Editor’s Note: A new study by Professor Rod Camp examines the evolution of public opinion in the United State’s neighbor to the south, Mexico. Why has public opinion grown there since the 1940s? Its development, he explains, goes hand-inhand with the activism of the country’s newspapers in gathering polling data about changing attitudes to religion, economics, politics, and much more.

In the following excerpt adapted from Camp’s essay “Ordinary Opinions of Everyday Mexicans: Polling from the 1940s-2012,” which is featured in the “Oxford Research Encyclopedia of Latin American History” (Oxford University Press), his analysis ranges across Mexican society to give us a sense of what the citizenry think now about the country’s present and future challenges.

To capture a broader, general view of what Mexicans value and how they see themselves, I have created an eclectic table, drawing on a recent survey sponsored by Banamex, a banking institution which has played a crucial role in supporting national survey research on Mexicans and their values, cosponsored by Este País, the first monthly magazine in Mexico devoted to publicizing and analyzing survey research and public opinion polls. The bicentennial celebrating Mexico’s independence attracted significant attention in Mexico, including that of pollsters.

Surveys as recent as 2013 demonstrate that most Mexicans know commercial holidays such as Valentine’s Day, or religious holidays, such as the Virgin of Guadalupe, but fewer Mexicans (85 percent) know the meaning of September 16th, which would be equivalent to July 4th in the United States. Even more surprising, only seven out of ten Mexicans know the significance of November 20th, the date that is officially celebrated as the beginning of the Mexican Revolution of 1910, or May 5th (Cinco de Mayo), celebrated by many Mexican Americans in the United States, which is viewed as that most significant celebration of Mexican nationalism other than its independence earlier in the 19th century. Similarly, when asked if they knew much or something about the most influential political figures in their history, half or fewer claimed to know anything about such major historical figures as Miguel Hidalgo, Benito Juárez, Emiliano Zapata, and Pancho Villa. Interestingly, one of the most influential consequences of the 1910 Revolution was the promulgation of the 1917 Constitution, the document currently in force. Yet, the content of the most widely discussed articles of the constitution, often used as street names throughout Mexico, Articles 3, 27, and 123, cannot be identified by three-fourths or more of all Mexicans.

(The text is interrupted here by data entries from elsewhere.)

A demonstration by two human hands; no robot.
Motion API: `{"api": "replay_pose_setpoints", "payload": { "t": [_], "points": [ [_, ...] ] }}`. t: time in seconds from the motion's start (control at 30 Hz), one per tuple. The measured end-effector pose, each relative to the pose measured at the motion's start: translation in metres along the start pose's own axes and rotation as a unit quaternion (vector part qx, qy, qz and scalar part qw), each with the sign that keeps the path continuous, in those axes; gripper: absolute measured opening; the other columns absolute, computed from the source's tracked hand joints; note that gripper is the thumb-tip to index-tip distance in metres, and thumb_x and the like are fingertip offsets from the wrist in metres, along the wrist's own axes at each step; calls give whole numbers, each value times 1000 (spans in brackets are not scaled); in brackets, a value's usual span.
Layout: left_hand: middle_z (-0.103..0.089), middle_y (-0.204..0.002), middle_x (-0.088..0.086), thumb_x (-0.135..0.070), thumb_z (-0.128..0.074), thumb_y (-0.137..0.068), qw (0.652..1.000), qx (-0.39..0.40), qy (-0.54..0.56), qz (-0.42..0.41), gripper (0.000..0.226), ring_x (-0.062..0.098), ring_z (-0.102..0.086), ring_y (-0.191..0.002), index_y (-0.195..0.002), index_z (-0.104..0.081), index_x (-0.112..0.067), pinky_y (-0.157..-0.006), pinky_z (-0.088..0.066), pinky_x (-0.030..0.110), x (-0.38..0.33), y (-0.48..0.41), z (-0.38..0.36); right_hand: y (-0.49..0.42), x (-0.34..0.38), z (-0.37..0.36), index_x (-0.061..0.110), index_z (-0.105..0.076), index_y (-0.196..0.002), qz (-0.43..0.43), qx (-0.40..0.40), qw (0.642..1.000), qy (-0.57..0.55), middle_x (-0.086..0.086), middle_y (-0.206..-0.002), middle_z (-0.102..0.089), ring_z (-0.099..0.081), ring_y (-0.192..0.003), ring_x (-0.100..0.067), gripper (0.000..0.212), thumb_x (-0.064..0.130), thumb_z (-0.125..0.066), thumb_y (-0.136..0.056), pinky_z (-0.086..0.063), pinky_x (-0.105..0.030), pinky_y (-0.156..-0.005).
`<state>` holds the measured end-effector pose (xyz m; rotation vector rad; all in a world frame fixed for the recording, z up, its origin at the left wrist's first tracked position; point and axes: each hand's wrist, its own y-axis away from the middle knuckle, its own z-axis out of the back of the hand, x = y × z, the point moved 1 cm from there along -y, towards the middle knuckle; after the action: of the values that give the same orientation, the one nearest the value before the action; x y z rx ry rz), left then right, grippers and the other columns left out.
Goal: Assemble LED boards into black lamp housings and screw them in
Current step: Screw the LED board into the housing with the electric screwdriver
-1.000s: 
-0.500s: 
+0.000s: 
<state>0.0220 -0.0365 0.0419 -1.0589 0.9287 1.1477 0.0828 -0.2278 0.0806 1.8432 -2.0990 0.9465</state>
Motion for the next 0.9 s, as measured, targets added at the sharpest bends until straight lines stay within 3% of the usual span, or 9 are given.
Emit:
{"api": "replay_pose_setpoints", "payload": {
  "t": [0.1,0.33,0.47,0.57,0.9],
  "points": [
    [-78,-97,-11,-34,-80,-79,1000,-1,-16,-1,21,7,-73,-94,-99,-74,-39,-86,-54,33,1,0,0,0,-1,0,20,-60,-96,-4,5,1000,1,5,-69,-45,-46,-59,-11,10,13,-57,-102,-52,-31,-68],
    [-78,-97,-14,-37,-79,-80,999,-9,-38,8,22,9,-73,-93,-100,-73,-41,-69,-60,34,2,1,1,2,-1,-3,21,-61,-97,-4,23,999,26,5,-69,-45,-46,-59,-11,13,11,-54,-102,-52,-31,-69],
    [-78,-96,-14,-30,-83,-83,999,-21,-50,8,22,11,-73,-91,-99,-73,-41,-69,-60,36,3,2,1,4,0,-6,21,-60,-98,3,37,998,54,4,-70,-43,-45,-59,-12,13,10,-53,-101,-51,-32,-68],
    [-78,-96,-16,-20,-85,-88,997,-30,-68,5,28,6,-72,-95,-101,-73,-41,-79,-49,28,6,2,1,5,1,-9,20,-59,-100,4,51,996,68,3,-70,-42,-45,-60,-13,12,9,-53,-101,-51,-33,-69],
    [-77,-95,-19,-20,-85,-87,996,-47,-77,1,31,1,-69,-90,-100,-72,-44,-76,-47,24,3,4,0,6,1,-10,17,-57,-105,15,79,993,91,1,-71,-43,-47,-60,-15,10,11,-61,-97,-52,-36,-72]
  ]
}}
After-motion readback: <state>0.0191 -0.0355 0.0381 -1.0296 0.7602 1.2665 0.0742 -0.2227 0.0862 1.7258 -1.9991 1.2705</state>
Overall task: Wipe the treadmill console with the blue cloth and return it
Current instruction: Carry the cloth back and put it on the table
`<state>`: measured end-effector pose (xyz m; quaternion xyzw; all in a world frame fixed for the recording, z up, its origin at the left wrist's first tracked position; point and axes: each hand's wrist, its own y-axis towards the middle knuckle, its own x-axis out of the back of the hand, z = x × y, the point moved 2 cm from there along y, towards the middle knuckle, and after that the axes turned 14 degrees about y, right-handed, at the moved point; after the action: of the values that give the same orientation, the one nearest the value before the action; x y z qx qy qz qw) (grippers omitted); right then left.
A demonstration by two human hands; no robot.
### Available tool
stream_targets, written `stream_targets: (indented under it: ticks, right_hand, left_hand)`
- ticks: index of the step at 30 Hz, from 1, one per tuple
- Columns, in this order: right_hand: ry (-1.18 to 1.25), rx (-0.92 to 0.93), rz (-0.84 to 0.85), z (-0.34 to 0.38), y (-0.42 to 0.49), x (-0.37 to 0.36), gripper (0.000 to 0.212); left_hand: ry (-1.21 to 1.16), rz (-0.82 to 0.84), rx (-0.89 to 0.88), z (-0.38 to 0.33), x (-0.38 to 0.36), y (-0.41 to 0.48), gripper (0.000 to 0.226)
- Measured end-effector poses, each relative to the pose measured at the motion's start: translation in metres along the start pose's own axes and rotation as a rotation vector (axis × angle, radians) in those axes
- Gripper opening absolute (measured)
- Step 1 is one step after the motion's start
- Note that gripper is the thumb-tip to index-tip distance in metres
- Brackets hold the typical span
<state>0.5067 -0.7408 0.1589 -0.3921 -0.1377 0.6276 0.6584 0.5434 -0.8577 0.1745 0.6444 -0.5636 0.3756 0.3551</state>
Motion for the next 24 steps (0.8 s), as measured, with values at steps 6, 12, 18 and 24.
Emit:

A Portrait of Mexican Values during their Bicentennial in 2010

Nevertheless, the Banamex data reveal that Mexicans overwhelmingly believe that the revolution has benefited the country. Regardless of whether Mexicans know the precise date of these events, the revolution remains a central feature in Mexicans’ vision of where the country has come from in the 20th century, and even where it might be going in this century.

This can be seen in the responses of Mexicans during the bicentennial year when asked specifically which values they considered to be most important for the country.

The four values chosen most frequently by the respondents were: equality, justice, solidarity and liberty. As perceptive analysts of the revolution have noted, the central concept of constitutionalism itself emerged from the revolutionary decade of 1910–1920. The principles which are often identified as encompassed within the scope of Constitutionalism include social justice, equality, respect for all citizens, and political liberty. Thus, contemporary values are strongly linked to historical experiences, and to the study of Mexican history in elementary and secondary schools.

Sources of cultural pride

Mexicans also share great pride in their culture and in being Mexican. As they review two centuries of their post-independence history, they have major identified three important achievements: culture and art, democracy, and order and stability. No one would dispute their achievements in culture and art, especially the impact of Mexican artists on global art both methodologically, with their sweeping murals, typically presenting broad historical themes, and stylistically, in terms of technique, color, and composition.

The remaining two selections demonstrate a hybrid quality which Mexicans come by honestly, the long sought-after goal of electoral democracy, which had only been achieved in the presidential election of 2000, and therefore is very much on the minds of Mexicans today. At the same time, however, they also highlight order and stability as one of their strongest achievements, a quality which many observers have associated with Mexico for most of the 20th century, during which Mexicans were governed by a semiauthoritarian, one-party model.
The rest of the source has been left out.